What does L.A. Care Health Plan pay for a Special Investigation Unit Clinical Healthcare Fraud Investigator III?

L.A. Care Health Plan offers a competitive compensation package for the Special Investigation Unit Clinical Healthcare Fraud Investigator III role. The salary range is USD 89k - 142k per year. Apply through Clera to learn more about the full compensation details.

What does a Special Investigation Unit Clinical Healthcare Fraud Investigator III do at L.A. Care Health Plan?

As a Special Investigation Unit Clinical Healthcare Fraud Investigator III at L.A. Care Health Plan, you will: the investigator leads complex investigations into suspected healthcare fraud, waste, and abuse, managing full-cycle investigations from intake to closure. They collaborate with various departments to ensure compliance and safeguard organizational integrity..

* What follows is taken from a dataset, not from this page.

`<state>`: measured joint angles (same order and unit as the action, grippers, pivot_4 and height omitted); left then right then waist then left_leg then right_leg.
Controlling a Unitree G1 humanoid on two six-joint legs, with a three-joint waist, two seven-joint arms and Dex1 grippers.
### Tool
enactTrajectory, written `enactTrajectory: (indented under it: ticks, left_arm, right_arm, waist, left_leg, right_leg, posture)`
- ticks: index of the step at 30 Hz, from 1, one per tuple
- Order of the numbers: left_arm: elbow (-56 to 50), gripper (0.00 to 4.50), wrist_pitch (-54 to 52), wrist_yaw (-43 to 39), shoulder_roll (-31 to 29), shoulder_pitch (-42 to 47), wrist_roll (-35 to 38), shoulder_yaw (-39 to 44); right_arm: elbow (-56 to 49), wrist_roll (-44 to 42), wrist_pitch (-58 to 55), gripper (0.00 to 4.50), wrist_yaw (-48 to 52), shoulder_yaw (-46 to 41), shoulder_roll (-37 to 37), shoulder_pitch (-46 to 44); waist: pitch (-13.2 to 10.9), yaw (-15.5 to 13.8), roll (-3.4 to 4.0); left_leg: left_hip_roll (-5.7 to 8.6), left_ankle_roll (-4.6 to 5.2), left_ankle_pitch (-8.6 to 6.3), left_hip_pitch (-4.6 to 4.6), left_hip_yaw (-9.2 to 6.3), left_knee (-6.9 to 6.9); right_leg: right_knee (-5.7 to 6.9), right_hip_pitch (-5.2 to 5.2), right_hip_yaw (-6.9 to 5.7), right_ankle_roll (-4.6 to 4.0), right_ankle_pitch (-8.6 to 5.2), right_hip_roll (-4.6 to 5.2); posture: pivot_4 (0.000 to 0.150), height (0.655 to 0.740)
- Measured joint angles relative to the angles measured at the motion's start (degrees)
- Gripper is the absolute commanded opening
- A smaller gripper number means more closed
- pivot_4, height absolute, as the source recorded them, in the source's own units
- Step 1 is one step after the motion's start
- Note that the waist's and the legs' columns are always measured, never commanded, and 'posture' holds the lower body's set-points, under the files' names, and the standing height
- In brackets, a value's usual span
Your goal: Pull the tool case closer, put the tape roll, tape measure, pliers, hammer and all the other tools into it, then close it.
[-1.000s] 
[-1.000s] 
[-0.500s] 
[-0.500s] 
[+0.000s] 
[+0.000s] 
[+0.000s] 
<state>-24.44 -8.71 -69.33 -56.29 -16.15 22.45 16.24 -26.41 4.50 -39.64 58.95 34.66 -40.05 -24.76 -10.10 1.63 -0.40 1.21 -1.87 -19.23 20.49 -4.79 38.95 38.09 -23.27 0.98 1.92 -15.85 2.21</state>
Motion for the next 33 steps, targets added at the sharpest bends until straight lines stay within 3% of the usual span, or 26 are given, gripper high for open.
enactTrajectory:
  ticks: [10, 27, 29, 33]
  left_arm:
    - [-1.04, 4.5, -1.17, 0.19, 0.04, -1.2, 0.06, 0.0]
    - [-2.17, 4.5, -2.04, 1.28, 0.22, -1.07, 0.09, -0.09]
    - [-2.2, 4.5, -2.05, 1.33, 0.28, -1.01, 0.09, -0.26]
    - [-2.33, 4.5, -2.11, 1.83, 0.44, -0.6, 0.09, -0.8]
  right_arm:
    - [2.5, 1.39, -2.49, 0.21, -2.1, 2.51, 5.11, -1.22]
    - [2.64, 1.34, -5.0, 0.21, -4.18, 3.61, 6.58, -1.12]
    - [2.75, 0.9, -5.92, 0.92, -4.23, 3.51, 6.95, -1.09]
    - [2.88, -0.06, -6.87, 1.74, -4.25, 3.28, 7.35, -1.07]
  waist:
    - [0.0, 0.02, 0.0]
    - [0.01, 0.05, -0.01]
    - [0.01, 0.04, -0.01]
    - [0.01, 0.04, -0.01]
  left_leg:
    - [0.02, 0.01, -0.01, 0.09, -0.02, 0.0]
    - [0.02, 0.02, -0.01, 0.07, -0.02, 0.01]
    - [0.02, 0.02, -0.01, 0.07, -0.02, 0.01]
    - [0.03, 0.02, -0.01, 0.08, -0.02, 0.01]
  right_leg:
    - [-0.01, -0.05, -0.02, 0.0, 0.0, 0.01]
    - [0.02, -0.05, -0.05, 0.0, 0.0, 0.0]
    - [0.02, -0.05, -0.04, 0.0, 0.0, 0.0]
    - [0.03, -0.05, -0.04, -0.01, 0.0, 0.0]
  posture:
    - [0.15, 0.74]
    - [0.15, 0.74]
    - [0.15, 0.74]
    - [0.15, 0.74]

Why join L.A. Care Health Plan as a Special Investigation Unit Clinical Healthcare Fraud Investigator III?

L.A. Care Health Plan is a leading Hospitals and Health Care company. The Special Investigation Unit Clinical Healthcare Fraud Investigator III role offers competitive compensation.

Is the Special Investigation Unit Clinical Healthcare Fraud Investigator III position at L.A. Care Health Plan remote?

The Special Investigation Unit Clinical Healthcare Fraud Investigator III position at L.A. Care Health Plan is based in Los Angeles, California, United States. Contact the company through Clera for specific work arrangement details.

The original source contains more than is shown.